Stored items

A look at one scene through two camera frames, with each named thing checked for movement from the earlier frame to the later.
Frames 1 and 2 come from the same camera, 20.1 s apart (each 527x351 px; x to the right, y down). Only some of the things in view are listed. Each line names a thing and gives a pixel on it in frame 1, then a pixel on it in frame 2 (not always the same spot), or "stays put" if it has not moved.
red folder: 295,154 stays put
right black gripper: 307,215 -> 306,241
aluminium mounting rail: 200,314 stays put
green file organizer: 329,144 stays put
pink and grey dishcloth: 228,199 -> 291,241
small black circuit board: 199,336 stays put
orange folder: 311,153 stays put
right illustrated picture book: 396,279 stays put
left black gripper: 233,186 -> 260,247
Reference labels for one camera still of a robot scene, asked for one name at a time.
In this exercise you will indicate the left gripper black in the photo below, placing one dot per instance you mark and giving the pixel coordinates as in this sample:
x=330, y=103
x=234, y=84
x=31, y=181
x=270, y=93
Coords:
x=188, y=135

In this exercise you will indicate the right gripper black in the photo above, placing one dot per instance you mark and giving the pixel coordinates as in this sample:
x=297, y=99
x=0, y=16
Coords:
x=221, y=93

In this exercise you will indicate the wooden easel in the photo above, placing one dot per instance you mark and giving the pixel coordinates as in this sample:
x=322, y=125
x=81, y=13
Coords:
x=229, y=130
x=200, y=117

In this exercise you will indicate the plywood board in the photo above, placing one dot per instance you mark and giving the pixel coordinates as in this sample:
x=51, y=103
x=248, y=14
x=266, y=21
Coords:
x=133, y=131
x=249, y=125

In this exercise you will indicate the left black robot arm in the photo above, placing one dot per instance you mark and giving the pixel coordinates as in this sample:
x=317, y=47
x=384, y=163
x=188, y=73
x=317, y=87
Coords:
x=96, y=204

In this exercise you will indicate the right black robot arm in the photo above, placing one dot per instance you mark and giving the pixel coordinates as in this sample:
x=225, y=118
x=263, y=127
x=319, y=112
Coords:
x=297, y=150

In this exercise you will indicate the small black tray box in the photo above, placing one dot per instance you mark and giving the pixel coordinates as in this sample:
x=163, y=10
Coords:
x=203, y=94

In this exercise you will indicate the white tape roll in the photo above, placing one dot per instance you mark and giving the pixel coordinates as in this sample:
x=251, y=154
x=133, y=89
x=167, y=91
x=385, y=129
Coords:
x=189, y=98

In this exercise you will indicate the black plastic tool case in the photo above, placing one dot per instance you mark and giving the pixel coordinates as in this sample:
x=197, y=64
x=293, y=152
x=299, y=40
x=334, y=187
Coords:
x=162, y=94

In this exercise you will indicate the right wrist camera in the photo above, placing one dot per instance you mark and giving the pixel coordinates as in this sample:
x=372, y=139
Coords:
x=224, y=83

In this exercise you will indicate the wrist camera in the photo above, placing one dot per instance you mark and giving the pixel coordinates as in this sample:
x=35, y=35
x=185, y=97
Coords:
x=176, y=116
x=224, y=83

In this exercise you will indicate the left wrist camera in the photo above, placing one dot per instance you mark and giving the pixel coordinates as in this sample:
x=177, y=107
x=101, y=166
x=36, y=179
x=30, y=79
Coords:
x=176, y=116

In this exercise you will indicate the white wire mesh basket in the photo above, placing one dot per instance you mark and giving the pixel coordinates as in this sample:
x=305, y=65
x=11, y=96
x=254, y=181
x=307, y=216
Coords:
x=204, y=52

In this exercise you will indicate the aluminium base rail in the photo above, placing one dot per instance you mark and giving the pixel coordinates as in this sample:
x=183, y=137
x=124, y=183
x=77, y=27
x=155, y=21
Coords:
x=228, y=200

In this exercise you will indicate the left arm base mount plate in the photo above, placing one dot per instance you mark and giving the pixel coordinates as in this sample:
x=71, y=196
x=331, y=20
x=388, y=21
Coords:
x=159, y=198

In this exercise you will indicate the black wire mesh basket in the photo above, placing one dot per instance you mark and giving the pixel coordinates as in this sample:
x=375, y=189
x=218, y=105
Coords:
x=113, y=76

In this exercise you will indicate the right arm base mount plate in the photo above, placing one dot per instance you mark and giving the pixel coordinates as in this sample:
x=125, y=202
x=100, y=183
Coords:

▶ _Exercise objective_: Report every line of the data in which "left" appears.

▶ _Response_:
left black gripper: 233,186 -> 260,247
In this exercise you will indicate the left gripper black in the photo below, placing one dot per instance you mark and giving the pixel coordinates as in this sample:
In this exercise you will indicate the left black robot arm in the photo above, placing one dot per instance you mark and giving the pixel coordinates as in this sample:
In this exercise you will indicate the left wrist camera in the photo above, placing one dot per instance you mark and giving the pixel coordinates as in this sample:
In this exercise you will indicate the left arm base mount plate in the photo above, placing one dot per instance you mark and giving the pixel coordinates as in this sample:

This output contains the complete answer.